Cosa fa l’Ateneo per aiutare questi ragazzi nel loro percorso universitario? “Evidentemente le strategie sono eterogenee, perché gli interventi non possono che essere personalizzati. In linea generale, abbiamo un progetto molto bello ed interessantedi tutoraggio da parte degli studenti a beneficio dei loro colleghi disabili. Li seguono in Ateneo, li aiutano a prendere appunti, li assistono nella preparazione degli esami. Formiamo i tutor nell’anno precedente a quello nel quale poi entrano in attività. È una iniziativa che ha una duplice valenza. Garantisce ai ragazzi disabili un sostegno
da parte di chi è studente come loro e permette agli allievi non disabili di conoscere da vicino la realtà della disabilità, sviluppando empatia e sensibilità verso questo mondo. Non è raro che dai rapporti di tutorato scaturiscano poi vere e proprie amicizie, che durano negli anni e vanno al di là della durata dei percorsi universitari”. Quali strumenti di sostegno alla didattica mette in campo il servizio per la disabilità dell’Ateneo? “C’è un’attività di digitalizzazione dei testi, finalizzata alla produzione di audiolibri a beneficio dei non vedenti, che si svolge tutto all’interno del Suor Orsola. Abbiamo una stampante braille ed audiolibri. Naturalmente c’è sempre la possibilità di fare di più e di migliorare in questo campo. Per questo motivo mi sforzo di mantenere sempre costanti legami e dialogo con le tante associazioni che operano nell’ambito della disabilità. Sono loro che possono e devono aiutarci a migliorare il servizio ed a calibrare le iniziative in maniera tale che risultino particolarmente efficaci nella strategia di inclusione che cerchiamo di attuare”. In che si sostanziano i rapporti tra il Suor Orsola Benincasa ed il mondo delle associazioni dei disabili? “I rappresentanti di queste ultime sono ospiti non di rado qui in Ateneo, partecipano alle lezioni con gli studenti e raccontano le proprie esigenze, le proprie difficoltà e le proprie speranze. Quest’anno, per esempio, nell’ambito del primo semestre ho avuto il piacere di invitare ai miei corsi esponenti della Lega del filo d’oro, dell’Unione ciechi e di altre importanti associazioni. Abbiamo incontrato, qui all’Università, Silvana Piscopo, la professoressa non vedente che è stata anche dirigente scolastico; Toni Nocchetti,
protagonista di tante battaglie con l’associazione ‘Tutti a scuola’, che punta all’inclusione scolastica degli allievi con disabilità; Salvatore Nocera, uno degli avvocati più attivi nella rivendicazione dei diritti dei disabili.
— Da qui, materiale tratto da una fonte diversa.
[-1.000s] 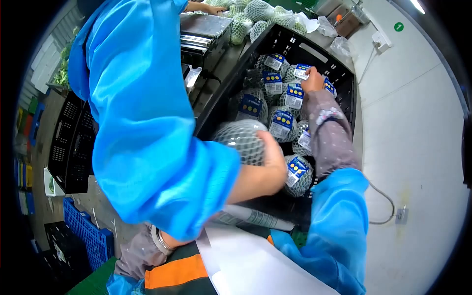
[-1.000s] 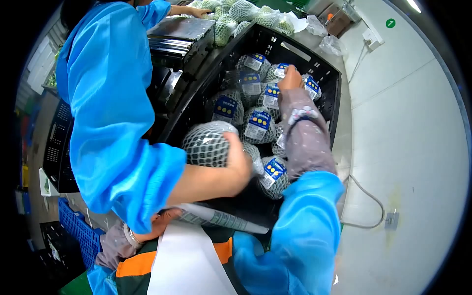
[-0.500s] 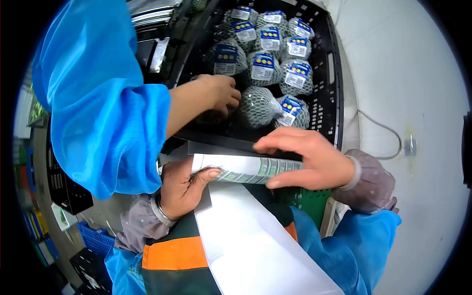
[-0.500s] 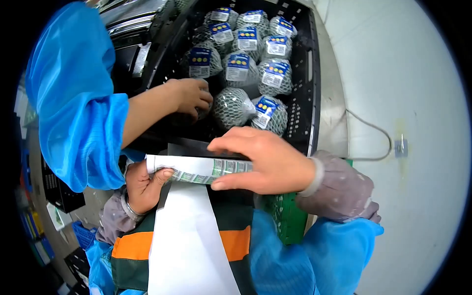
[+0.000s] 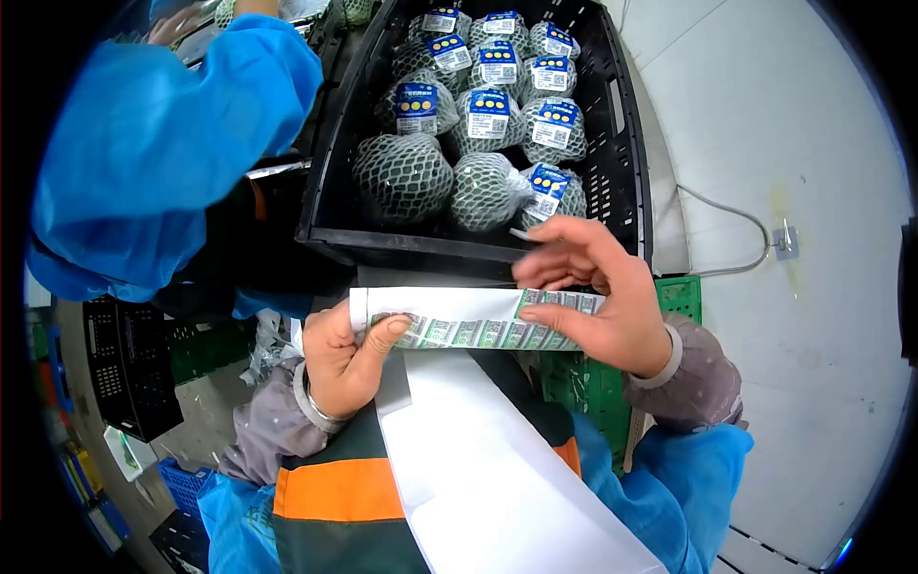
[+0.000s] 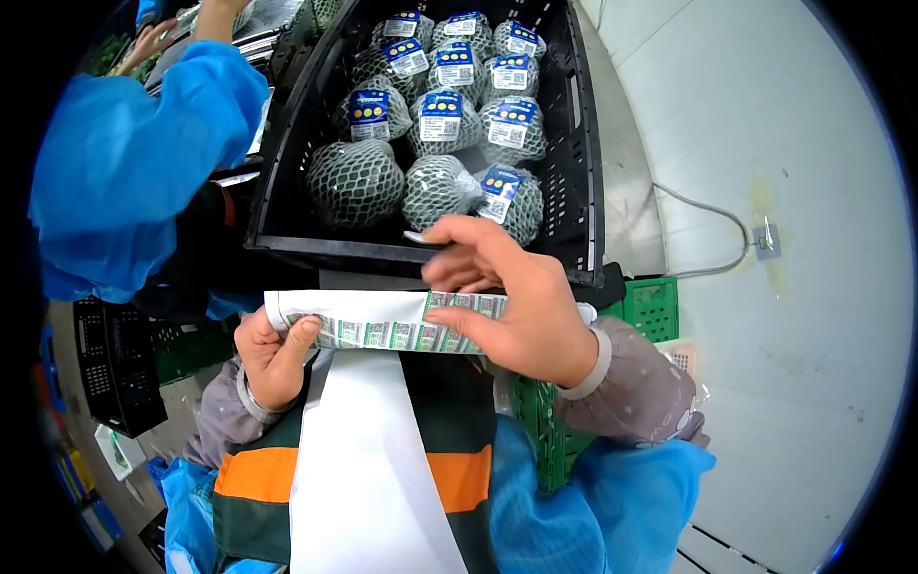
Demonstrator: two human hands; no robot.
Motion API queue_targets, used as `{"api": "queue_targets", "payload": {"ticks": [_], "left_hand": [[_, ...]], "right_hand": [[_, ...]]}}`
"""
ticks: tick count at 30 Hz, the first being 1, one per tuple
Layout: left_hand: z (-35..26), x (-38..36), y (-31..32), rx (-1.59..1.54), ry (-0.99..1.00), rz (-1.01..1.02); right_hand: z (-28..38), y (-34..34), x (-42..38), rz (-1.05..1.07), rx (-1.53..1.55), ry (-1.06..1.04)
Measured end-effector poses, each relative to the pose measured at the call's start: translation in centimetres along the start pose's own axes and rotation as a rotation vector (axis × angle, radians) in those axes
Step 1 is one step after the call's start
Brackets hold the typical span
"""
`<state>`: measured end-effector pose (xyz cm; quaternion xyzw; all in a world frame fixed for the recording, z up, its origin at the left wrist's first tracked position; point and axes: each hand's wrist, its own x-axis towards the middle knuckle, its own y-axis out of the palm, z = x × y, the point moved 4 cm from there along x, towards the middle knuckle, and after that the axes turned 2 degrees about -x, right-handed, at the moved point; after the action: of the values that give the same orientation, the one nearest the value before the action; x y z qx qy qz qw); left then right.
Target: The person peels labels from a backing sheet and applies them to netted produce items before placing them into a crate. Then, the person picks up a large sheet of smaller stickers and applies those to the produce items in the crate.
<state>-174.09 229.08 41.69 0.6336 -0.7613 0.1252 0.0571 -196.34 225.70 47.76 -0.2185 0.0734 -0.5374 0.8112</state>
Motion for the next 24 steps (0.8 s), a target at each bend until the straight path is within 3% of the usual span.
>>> {"api": "queue_targets", "payload": {"ticks": [1, 4, 7, 9, 11, 13, 15, 17, 23, 24], "left_hand": [[0.0, 0.0, 0.0, 0.004, -0.006, -0.011], [0.2, -0.2, -0.3, 0.001, -0.041, -0.074], [0.9, -0.9, -1.0, -0.046, -0.103, -0.158], [1.3, -1.6, -1.6, -0.102, -0.14, -0.243], [1.2, -2.3, -2.3, -0.149, -0.169, -0.322], [1.1, -3.0, -2.9, -0.167, -0.189, -0.351], [1.1, -3.5, -3.0, -0.091, -0.166, -0.303], [0.6, -3.4, -3.3, 0.026, -0.142, -0.27], [0.3, -3.8, -3.8, 0.018, -0.192, -0.369], [0.4, -3.8, -3.9, 0.014, -0.199, -0.38]], "right_hand": [[-0.2, 0.0, 0.2, 0.045, -0.023, -0.016], [1.4, 0.8, 0.6, 0.032, -0.623, -0.608], [1.5, 1.6, 1.9, 0.146, -0.634, -0.612], [1.4, 1.2, 3.9, 0.208, -0.211, -0.264], [-1.4, -0.5, 7.9, 0.125, 0.235, 0.078], [-5.8, -2.6, 14.1, -0.101, 0.336, 0.25], [-11.7, -2.6, 19.8, -0.251, 0.34, 0.349], [-14.8, -0.4, 23.6, -0.257, 0.237, 0.339], [-18.9, 4.2, 29.8, -0.292, -0.005, 0.333], [-19.3, 4.2, 30.3, -0.326, -0.199, 0.272]]}}
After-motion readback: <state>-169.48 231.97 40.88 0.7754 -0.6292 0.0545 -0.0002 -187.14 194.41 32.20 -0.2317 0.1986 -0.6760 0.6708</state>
Sono state preziosissime occasioni di crescita per tutti i soggetti coinvolti, disabili ospiti e studenti”. Come hanno reagito gli allievi dei suoi corsi? “Ho sperimentato che c’è molta curiosità, da parte loro, di capire come riescano le persone disabili
ad affrontare e superare le mille barriere della vita quotidiana, dal lavarsi al fare la spesa. All’inizio non è stato facile per nessuno, perché c’è
anche una sorta di timore nel toccare corpi e realtà differenti, ma poi si è sviluppato un bellissimo dialogo”. Come procede il progetto ‘Napoli tra le mani’, che nacque su iniziativa del Suor Orsola per proporre, insieme a musei ed istituzioni culturali, percorsi di fruizione delle aree espositive praticabili anche dai disabili? “Quest’anno abbiamo fatto partecipare i musei al nostro laboratorio formativo ed il prossimo anno offriremo un corso di formazione per operatori museali, in modo che possano conseguire anche una certificazione che attesti le loro competenze specifiche nell’ambito dell’inclusione. Contemporaneamente, si estende la rete dei musei che aderiscono al progetto e sono interessati a concordare con noi la realizzazione di percorsi studiati per garantire la fruibilità anche a chi è disabile. Se qualche anno fa il progetto riguardava esclusivamente Napoli, ora speriamo di allargare il
raggio di azione anche al di fuori della città. La Campania è ricchissima di siti culturali interessanti ed è un dovere di ognuno fare in modo che possano goderne tutti”. Altre novità? “Sta per ripartire la collana di pubblicazioni del servizio per le attività degli studenti con disabilità del Suor Orsola. Puntiamo molto sulla condivisione a livello scientifico delle esperienze svolte in questi anni, perché è dal confronto che possono scaturire idee sempre più interessanti e valide”.